From APRA’s Nov/Dec Newsletter-Wily Nilly Drilling of Holes For Cable Leads to Major Damage

I get APRA’s (Association of Professional Reserve Analysts) Monthly Newsletter delivered to my email box every other month.The Nov/Dec newsletter has some important lessons for HOA’s on deferred maintenance and the costs that come with it.

Satellite/Cable installers are some of an HOA’s worst enemies, whether you know it or not. Cable/sat dish installers get paid the same way many of your vendors employees do,  by “piece work”. What’s piece work? Well lets say that the cable/dish installer has 5 installs in one day scheduled. He/she gets paid by each dish they install. If they get paid lets say $75.00 per dish, they can make $375.00 that day. If it takes the installer 5 hours to do the job, that breaks out to” $75.00 an hour in wages.

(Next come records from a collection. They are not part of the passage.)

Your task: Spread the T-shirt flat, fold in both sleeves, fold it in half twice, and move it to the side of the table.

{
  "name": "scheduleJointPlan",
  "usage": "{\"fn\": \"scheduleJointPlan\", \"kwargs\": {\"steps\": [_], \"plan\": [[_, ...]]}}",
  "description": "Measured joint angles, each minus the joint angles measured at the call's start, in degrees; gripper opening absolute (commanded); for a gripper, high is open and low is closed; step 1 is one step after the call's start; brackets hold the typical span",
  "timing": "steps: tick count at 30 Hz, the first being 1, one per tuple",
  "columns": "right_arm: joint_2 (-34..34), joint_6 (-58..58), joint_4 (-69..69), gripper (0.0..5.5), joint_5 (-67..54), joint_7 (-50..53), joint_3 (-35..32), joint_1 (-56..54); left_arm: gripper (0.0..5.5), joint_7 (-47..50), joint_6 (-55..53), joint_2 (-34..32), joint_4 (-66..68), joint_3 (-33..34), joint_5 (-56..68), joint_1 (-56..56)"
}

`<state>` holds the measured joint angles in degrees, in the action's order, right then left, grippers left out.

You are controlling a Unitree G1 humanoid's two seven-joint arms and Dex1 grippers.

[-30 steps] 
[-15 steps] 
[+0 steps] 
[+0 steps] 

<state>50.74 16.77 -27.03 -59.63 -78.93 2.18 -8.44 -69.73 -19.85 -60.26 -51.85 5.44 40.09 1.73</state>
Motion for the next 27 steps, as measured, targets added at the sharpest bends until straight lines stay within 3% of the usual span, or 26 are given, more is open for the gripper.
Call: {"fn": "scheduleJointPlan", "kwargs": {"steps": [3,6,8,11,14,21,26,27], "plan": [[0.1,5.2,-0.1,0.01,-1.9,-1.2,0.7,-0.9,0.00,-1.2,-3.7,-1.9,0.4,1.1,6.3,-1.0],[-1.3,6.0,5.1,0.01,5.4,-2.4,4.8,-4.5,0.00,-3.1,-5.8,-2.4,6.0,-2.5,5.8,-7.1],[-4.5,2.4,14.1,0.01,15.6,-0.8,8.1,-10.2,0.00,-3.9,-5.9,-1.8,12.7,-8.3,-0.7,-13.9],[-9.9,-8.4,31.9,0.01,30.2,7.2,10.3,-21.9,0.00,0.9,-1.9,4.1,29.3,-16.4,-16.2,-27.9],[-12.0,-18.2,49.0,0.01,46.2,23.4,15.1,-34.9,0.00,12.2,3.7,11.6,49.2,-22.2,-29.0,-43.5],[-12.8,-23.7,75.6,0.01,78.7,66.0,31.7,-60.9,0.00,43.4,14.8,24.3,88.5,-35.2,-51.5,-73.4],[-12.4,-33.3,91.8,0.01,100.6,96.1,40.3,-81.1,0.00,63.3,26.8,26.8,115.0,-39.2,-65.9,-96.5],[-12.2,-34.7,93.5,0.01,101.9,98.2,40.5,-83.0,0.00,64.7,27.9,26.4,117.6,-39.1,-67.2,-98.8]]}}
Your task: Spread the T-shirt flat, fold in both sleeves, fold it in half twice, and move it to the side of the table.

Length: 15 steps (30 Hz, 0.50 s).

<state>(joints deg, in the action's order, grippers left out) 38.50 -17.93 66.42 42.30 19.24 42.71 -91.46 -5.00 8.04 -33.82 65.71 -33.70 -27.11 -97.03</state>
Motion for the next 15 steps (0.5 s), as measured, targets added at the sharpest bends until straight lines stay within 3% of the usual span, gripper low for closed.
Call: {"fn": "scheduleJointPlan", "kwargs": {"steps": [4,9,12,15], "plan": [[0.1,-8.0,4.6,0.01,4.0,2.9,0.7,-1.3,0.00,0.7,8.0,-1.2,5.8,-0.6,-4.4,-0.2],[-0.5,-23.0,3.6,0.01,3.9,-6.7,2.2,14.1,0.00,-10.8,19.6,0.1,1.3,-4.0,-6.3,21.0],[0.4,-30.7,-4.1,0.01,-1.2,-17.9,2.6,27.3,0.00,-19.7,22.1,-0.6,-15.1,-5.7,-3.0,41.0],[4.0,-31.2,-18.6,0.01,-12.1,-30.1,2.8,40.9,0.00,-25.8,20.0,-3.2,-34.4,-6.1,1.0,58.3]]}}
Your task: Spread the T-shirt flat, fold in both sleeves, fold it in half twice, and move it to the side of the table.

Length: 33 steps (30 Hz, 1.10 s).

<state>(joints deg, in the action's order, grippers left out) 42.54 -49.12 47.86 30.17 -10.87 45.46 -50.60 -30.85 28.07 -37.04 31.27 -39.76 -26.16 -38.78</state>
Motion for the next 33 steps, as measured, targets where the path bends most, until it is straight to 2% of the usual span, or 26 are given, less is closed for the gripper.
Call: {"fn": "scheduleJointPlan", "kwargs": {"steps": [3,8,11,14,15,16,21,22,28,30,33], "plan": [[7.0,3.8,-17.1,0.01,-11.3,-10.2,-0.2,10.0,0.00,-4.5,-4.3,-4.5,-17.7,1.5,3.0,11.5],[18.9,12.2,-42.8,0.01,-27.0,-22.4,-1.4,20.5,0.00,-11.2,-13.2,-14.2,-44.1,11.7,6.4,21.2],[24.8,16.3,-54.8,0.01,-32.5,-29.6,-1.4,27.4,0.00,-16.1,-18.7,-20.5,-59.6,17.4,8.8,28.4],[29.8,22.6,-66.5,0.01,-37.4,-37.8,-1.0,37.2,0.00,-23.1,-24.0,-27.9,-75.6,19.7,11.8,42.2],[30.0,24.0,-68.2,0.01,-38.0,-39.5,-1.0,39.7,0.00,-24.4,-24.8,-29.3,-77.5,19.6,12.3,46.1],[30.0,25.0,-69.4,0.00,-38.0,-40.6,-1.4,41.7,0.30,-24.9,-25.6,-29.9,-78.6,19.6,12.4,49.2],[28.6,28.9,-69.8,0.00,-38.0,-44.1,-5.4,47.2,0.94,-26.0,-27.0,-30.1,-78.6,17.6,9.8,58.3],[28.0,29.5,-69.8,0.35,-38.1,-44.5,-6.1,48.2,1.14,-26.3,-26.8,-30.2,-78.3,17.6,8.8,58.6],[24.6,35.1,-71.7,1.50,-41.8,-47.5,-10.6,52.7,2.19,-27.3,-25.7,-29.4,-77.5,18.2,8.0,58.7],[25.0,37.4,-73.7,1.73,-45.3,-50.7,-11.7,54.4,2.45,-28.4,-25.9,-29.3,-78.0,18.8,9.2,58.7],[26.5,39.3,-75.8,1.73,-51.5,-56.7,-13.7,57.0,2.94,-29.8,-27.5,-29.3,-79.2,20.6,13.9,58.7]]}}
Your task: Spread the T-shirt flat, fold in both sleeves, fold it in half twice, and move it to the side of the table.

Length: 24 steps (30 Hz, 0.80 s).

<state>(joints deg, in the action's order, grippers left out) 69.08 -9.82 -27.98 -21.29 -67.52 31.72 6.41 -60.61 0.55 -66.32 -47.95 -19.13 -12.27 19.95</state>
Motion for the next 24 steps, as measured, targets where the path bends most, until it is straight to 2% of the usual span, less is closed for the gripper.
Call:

If it takes the installer 10 hours to do the jobs, that breaks out to “only’ $37.50 an hour.

They are incentivized to slam as many dishes in as possible. Therefore, your HOA is at risk of leaks due to the installer slamming in the dish as easily and as fast as they can. Read this from APRA-

Mysterious Holes. While doing my
weekly property inspection, I noticed
holes in the stucco walls that appeared
to be vandalism. The holes revealed a
mysterious black substance inside the
wood structure. The black substance
turned out to be mold and dryrot. About
the same time, reports were coming in
regarding some of the cantilevered
balconies that had dropped an inch or two.

Engineers Called In. The board
decided to bring in experts to study
both the walls and the balconies to
make recommendations for repair and
to write the specifications so bids could
be obtained. At this point, the health
and safety of those affected residents was of great concern.

Bids were obtained from four different
engineering companies and a contract
was awarded to the low bidder at
$56,000. Arrangements were made for
the engineers to have access to all
second and third story balconies for
inspection purposes. A detailed
description of the condition of each
balcony was noted, including a rating
system to determine the priority in
which these balconies would be
repaired. As a result of the inspection, a
dozen balconies were immediately
closed off due to unsafe conditions.
The study revealed dryrot and mold
behind the walls where the small holes
had been made. It was thought that the
water came from roof leaks and poor
drainage. The holes in the walls were
created by the cable company
installing cable to individual units. The
exterior walls were coated with an
elastomeric paint which did not allow
water to evaporate when it got behind
Termites. All of the dampness had
attracted termites. A termite specialist
was brought in and the treatment of all buildings cost $100,000.

Dryrot on plywood under dish from leaks through stucco
Wires run on top of wall nailed through creates a path for water intrusion

Open holes in stucco are waiting to funnel water into the wall.